Whitsand is great but I am not sure of others along the coast. I did find thbis site for your to have a look at though which tells you which ones are dog friendly. 

http://www.thecornishcoast.co.uk/DOGM.htm


----------



## Bertie Brown (Aug 12, 2011)

Fab photos of Daisy, love the one where her tongue is out and the last two where she's looking out the window longingly at the sea and where she's standing up on her back legs - she looks like a little person.

Clare and Bertie


----------



## Dextersmum (Feb 9, 2012)

Sezra said:


> Hi Gemma.
> 
> Whitsand is great but I am not sure of others along the coast. I did find thbis site for your to have a look at though which tells you which ones are dog friendly.
> 
> http://www.thecornishcoast.co.uk/DOGM.htm


Thanks Sarah


----------



## Rufini (Sep 9, 2011)

So cute! Daisy is beautiful


----------



## JulesB (Mar 6, 2011)

Gorgeous photos!!!!


----------



## Janev1000 (Oct 4, 2011)

You can google what beaches that dogs are allowed on in certain areas.
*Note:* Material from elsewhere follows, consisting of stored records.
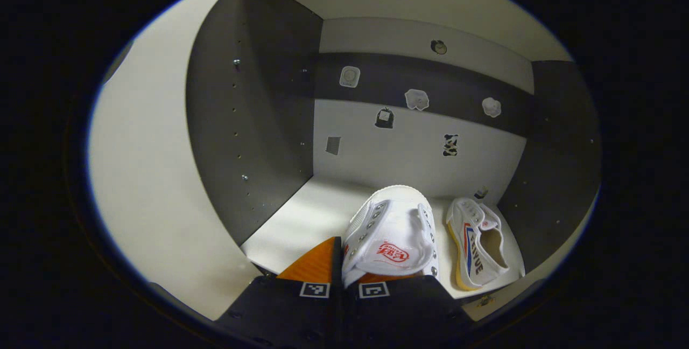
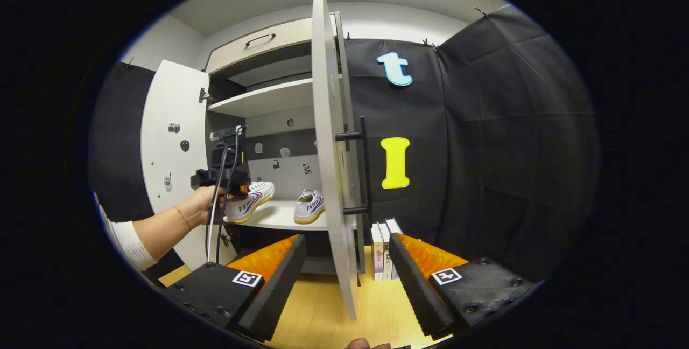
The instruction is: Grab one shoe with the right hand and put it into the shoe cabinet, grab the other shoe with the left hand and put it into the shoe cabinet; then close the right door with the right hand and the left door with the left hand.
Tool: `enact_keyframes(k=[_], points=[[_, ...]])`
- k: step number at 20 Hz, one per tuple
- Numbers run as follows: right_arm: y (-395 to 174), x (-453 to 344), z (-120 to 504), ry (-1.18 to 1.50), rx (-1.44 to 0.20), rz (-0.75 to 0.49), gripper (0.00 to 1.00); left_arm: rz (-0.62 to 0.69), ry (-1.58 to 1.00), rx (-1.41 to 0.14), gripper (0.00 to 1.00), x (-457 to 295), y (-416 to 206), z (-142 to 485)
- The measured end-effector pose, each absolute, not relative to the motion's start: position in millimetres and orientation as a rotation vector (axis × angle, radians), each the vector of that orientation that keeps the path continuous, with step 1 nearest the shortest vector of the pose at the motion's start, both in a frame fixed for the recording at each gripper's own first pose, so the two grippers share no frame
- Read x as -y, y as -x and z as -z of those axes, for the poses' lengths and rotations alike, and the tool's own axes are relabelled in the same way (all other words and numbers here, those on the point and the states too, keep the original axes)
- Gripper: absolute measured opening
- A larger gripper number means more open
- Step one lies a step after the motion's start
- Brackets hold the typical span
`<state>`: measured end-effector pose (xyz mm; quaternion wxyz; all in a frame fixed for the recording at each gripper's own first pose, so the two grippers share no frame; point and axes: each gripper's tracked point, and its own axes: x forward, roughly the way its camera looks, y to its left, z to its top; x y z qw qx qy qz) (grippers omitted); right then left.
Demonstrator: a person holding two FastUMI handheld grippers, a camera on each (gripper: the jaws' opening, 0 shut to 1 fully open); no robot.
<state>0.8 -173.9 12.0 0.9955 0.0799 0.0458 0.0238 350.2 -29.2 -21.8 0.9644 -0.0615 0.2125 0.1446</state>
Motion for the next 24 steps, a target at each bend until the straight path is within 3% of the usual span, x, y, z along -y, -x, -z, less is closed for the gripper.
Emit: enact_keyframes(k=[6,16,24], points=[[-1.1,207.0,-9.9,-0.123,-0.083,-0.010,0.98,-0.351,0.114,-0.504,0.05,18.2,-419.3,47.7],[2.8,260.6,-5.9,-0.151,-0.090,0.108,0.98,-0.389,0.029,-0.586,0.07,13.2,-459.4,80.8],[10.6,253.5,-9.2,-0.180,-0.081,0.096,0.98,-0.268,0.080,-0.551,0.28,37.0,-430.8,65.2]])
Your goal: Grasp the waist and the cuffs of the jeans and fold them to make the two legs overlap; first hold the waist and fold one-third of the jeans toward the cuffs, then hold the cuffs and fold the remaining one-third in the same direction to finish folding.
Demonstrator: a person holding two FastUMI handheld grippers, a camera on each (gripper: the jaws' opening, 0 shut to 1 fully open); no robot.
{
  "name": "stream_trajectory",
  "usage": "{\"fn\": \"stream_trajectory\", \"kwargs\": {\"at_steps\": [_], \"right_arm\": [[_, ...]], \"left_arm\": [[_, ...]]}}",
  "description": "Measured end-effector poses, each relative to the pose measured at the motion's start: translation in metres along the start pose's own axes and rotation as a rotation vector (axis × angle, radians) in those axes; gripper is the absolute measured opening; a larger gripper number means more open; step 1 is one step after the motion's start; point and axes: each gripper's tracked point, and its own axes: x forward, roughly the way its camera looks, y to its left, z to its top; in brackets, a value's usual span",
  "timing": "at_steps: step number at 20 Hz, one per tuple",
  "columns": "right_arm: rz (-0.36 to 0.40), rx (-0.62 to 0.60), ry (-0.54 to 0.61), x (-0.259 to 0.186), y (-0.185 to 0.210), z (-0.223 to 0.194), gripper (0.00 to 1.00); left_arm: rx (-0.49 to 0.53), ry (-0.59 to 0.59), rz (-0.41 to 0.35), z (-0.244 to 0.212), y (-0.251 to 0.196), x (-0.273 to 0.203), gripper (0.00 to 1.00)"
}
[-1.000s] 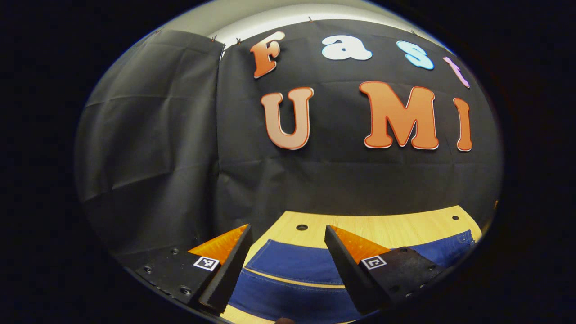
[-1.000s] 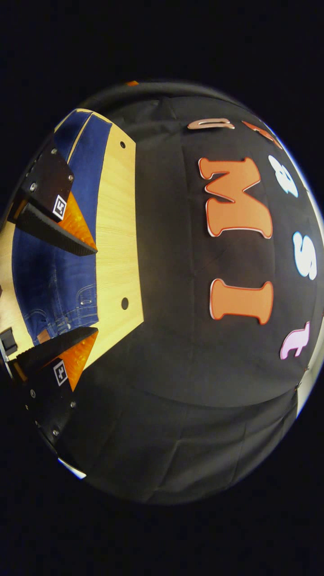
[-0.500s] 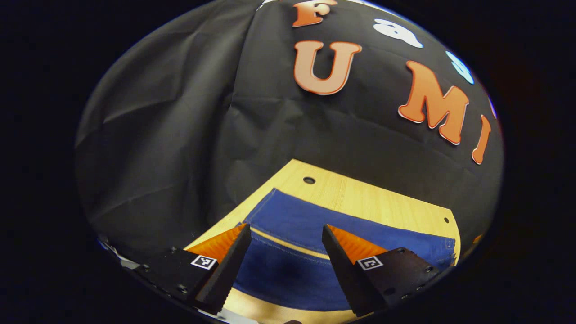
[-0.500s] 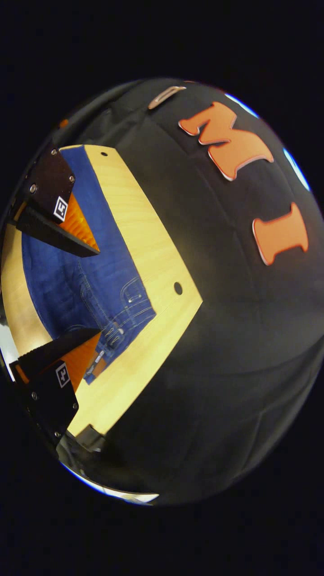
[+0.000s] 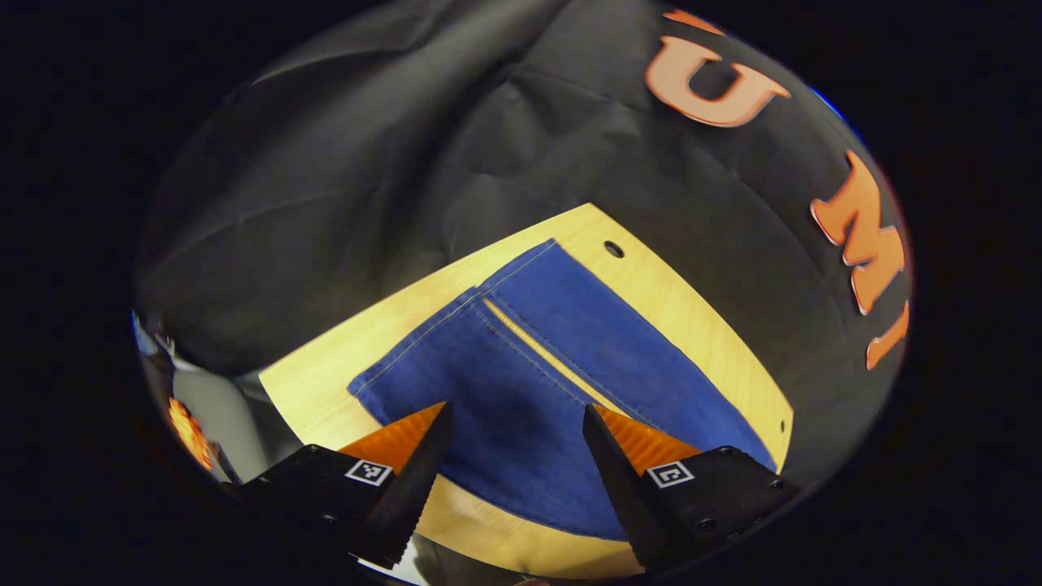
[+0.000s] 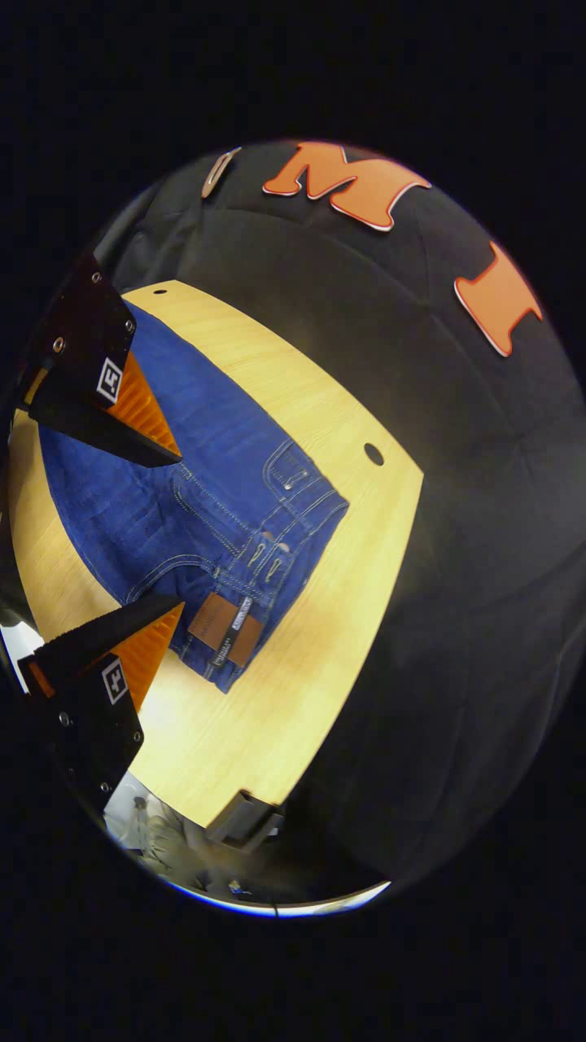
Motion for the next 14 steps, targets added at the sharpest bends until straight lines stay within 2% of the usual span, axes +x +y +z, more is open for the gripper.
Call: {"fn": "stream_trajectory", "kwargs": {"at_steps": [5,10,14], "right_arm": [[-0.014,0.037,0.066,0.020,-0.012,-0.010,0.98],[-0.010,0.086,0.098,0.029,-0.022,-0.016,0.98],[-0.011,0.134,0.116,0.033,-0.036,-0.018,0.98]], "left_arm": [[-0.210,0.086,0.033,-0.005,0.029,-0.002,0.98],[-0.315,0.118,0.039,-0.005,0.055,0.008,0.98],[-0.376,0.126,-0.001,-0.005,0.066,0.012,0.98]]}}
We're off to Cornwall this summer and were surprised by the amount of beaches that do allow dogs all year.

Sarah - how did you find Daisy's coat with all the sea and sand?! Was it just a case of daily washing and conditioning. I'm loathe to cut Biscuit's coat for our holiday and would like to keep it longer if poss. x


----------



## Janev1000 (Oct 4, 2011)

You can google what beaches that dogs are allowed on in certain areas. We're off to Cornwall this summer and were surprised by the amount of beaches that do allow dogs all year.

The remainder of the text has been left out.